INSTRUCTIONS FOR THE TASK: Each line of the records below that holds "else" should be copied out.

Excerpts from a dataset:
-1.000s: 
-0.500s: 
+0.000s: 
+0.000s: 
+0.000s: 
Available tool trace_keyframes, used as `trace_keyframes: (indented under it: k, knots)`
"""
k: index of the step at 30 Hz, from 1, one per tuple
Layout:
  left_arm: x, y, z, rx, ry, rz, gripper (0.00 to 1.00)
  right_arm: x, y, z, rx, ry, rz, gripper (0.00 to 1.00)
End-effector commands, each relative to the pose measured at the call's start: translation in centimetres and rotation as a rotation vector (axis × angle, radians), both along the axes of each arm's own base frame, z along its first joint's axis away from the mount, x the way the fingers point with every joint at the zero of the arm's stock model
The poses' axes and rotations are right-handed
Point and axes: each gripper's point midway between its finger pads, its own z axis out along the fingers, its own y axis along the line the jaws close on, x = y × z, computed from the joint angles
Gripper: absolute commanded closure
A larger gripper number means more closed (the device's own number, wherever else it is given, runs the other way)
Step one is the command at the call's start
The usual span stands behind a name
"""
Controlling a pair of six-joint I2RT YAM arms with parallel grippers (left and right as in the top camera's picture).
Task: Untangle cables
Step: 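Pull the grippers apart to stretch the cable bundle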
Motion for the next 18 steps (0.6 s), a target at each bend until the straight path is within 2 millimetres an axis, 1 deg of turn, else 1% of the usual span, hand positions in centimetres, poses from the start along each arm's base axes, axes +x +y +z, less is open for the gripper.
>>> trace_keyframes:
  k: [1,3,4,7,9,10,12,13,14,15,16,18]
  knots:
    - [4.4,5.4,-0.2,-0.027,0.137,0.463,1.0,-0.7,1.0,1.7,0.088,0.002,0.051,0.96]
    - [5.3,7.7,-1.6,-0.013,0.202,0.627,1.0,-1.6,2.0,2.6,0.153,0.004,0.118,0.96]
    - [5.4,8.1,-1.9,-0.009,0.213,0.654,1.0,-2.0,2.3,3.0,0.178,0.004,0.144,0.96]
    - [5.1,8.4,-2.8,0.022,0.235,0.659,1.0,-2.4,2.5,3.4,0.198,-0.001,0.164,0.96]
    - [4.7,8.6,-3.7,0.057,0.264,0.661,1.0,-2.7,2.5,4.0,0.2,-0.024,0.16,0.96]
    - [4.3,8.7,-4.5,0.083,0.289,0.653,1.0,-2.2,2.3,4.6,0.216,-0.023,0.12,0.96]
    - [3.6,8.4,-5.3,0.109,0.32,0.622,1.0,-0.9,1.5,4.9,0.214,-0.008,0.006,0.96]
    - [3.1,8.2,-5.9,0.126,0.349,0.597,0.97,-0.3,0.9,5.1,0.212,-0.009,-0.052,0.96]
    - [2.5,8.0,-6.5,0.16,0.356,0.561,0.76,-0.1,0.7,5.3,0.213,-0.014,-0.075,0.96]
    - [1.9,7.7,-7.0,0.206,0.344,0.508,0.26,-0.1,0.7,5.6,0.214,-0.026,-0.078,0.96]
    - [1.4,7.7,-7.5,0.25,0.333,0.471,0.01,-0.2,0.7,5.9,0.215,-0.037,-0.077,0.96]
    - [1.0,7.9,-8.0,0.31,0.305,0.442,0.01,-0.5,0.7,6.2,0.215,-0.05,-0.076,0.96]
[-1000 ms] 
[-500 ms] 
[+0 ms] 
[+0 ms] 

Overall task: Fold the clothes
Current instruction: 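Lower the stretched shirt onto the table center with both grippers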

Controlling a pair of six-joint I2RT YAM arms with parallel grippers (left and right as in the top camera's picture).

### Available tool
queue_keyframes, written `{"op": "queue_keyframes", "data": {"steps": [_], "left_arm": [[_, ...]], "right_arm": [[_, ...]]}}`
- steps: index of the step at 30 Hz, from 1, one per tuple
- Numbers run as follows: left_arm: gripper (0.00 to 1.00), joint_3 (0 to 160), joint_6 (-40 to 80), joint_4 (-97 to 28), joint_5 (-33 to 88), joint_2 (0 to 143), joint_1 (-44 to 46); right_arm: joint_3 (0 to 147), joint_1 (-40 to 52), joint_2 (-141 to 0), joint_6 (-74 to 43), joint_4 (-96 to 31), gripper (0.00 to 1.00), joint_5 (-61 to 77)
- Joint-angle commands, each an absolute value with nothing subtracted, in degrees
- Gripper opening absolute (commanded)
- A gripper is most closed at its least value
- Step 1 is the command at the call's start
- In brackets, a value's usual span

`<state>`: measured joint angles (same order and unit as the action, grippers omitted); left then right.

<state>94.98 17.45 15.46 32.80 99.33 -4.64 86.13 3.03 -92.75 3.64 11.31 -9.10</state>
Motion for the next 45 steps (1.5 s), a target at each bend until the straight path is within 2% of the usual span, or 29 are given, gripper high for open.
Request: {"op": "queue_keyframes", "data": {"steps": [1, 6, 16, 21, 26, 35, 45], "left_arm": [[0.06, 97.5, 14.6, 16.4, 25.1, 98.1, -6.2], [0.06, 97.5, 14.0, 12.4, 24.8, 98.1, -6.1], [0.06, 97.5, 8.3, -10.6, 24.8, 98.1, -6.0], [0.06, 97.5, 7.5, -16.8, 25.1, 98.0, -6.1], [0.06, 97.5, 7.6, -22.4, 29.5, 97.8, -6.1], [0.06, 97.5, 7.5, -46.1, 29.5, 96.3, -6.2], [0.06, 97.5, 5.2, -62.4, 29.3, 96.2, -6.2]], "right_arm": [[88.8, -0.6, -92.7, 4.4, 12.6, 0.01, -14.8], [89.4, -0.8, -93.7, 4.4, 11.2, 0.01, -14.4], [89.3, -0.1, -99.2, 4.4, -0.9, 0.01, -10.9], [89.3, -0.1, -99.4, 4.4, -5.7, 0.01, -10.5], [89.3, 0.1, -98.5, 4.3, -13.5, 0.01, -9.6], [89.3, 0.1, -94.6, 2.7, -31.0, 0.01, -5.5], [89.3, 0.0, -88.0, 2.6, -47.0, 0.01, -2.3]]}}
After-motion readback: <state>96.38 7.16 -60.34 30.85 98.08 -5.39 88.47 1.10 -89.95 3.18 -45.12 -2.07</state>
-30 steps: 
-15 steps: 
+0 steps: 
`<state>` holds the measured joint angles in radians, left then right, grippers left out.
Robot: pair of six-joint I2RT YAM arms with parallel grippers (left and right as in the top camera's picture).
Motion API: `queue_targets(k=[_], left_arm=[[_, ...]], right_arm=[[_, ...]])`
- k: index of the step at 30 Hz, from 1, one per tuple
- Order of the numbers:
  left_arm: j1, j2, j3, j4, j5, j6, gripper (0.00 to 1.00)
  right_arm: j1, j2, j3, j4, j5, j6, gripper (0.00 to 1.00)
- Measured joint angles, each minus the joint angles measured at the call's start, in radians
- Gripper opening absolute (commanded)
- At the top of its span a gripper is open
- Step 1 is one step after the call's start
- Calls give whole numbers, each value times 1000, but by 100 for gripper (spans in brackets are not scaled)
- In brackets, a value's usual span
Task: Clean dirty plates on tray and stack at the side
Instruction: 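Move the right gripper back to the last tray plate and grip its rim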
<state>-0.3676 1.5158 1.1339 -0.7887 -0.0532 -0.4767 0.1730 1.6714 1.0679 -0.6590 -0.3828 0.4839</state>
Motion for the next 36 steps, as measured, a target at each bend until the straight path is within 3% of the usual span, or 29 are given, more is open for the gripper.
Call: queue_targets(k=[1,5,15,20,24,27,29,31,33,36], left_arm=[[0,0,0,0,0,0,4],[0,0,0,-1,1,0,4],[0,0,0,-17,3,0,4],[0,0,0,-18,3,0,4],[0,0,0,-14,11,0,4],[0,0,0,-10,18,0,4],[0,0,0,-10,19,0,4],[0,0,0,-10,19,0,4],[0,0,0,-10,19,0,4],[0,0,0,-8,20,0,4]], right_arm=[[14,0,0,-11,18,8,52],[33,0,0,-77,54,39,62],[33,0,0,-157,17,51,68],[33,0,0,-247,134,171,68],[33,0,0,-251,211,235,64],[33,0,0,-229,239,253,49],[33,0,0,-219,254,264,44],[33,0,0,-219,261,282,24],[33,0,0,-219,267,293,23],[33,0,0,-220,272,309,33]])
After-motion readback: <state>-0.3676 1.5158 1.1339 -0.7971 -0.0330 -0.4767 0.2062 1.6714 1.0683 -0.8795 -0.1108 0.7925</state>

ANSWER SECTION:
A larger gripper number means more closed (the device's own number, wherever else it is given, runs the other way)
Motion for the next 18 steps (0.6 s), a target at each bend until the straight path is within 2 millimetres an axis, 1 deg of turn, else 1% of the usual span, hand positions in centimetres, poses from the start along each arm's base axes, axes +x +y +z, less is open for the gripper.

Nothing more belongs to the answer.